I heard from Marina that Henry was getting a head start on his dissertation. This was the cause of their clandestine meetings, she explained. She said that he was seeking advice from the professor about which areas of research might propel his chances of getting into Cambridge or Yale for a PhD. Early tuition was frowned upon, and since he was only a second year, it made sense for them to keep it hushed up.

‘To be honest though I don’t know why Henry bothers,’ Marina said to me. ‘It’s not that big a deal what kind of work you do anyway. References are what really matter. Professor Montgomery will pull strings to get him where he wants to go.’

This I found hard to believe. Then I remembered Marina’s scholarship.

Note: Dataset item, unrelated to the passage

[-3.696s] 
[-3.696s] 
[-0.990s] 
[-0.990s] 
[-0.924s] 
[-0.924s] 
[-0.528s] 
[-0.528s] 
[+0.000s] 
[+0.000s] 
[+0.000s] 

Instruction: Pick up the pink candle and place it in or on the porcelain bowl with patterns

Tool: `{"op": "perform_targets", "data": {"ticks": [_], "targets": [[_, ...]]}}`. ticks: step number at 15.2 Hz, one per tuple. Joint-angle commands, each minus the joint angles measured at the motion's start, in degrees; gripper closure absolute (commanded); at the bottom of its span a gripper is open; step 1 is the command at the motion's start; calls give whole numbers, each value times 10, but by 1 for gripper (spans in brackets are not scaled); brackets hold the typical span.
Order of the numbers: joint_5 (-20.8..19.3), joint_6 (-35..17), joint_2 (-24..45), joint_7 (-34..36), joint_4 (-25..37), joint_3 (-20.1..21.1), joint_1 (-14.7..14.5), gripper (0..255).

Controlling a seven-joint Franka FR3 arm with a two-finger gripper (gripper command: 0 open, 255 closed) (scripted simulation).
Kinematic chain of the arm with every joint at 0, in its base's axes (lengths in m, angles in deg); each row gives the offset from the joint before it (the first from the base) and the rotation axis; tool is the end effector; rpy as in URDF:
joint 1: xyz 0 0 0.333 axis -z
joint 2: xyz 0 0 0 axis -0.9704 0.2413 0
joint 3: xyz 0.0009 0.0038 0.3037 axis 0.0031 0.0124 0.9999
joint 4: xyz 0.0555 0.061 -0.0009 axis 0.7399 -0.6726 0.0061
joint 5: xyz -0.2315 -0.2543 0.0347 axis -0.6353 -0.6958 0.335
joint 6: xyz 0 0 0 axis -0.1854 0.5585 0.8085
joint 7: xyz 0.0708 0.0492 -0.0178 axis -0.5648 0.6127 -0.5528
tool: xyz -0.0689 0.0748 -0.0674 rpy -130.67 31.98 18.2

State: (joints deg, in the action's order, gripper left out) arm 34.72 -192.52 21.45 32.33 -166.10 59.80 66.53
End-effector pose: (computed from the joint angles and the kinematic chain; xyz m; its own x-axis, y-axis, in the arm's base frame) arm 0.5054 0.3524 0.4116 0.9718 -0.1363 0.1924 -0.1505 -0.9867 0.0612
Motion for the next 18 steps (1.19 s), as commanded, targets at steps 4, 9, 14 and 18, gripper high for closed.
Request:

The professor’s favouritism made me uncomfortable. I didn’t like the way Marina spoke about it either: she simultaneously criticized the ‘nepotistic structures’ of university, but was clearly complicit in it, in the fact she wanted to keep her scholarship. It hurt my head to think about this, so I tried not to.

Instead I deflected my dissatisfaction onto Henry and the professor. Conspiracy theories about them raced through my mind. One day I put one of them to Marina.

‘Do you think …?’

‘Do I think what?’

‘Henry and Montgomery …’ I said. I waggled my eyebrows, attempting to appear breezy and flippant.

‘Nah,’ Marina retorted, somewhat irritably. ‘For one thing, he’s definitely into girls.’

‘Who, Henry?’

‘God knows about him.’

‘Then Montgomery?’

‘Yes,’ she said. ‘He’s got a wife but … to be honest, there are always other women. He was always accompanied by a “friend” to events, even when I was a kid. There would always be something dangling off his arm.’

This seemed to me so unlikely that I recoiled.

‘Ew,’ I said. ‘Who would … where did he even find them?’

‘Everywhere,’ she said.

‘But where?’

Everywhere, Eva. That’s how it works. He just … some people are like that. Women get desperate when they’re older.’

‘Does his wife know?’

‘No idea.’

I would try to push the conversation a little further then, try to dig a little bit more about the circumstances in which Marina and Montgomery knew each other, what he’d been like at those parties and out of office hours, but she would never dwell on the topic for long. It was fair, I guess, because I was so needy in my questioning.

‘You absorb too much popular culture,’ Marina said to me once. ‘That’s your problem. You see a story in everything. You’ve got so much wasted mental energy. Life isn’t a novel, Eva. We’re not in The Secret fucking History.’

This made me laugh so much that I started choking.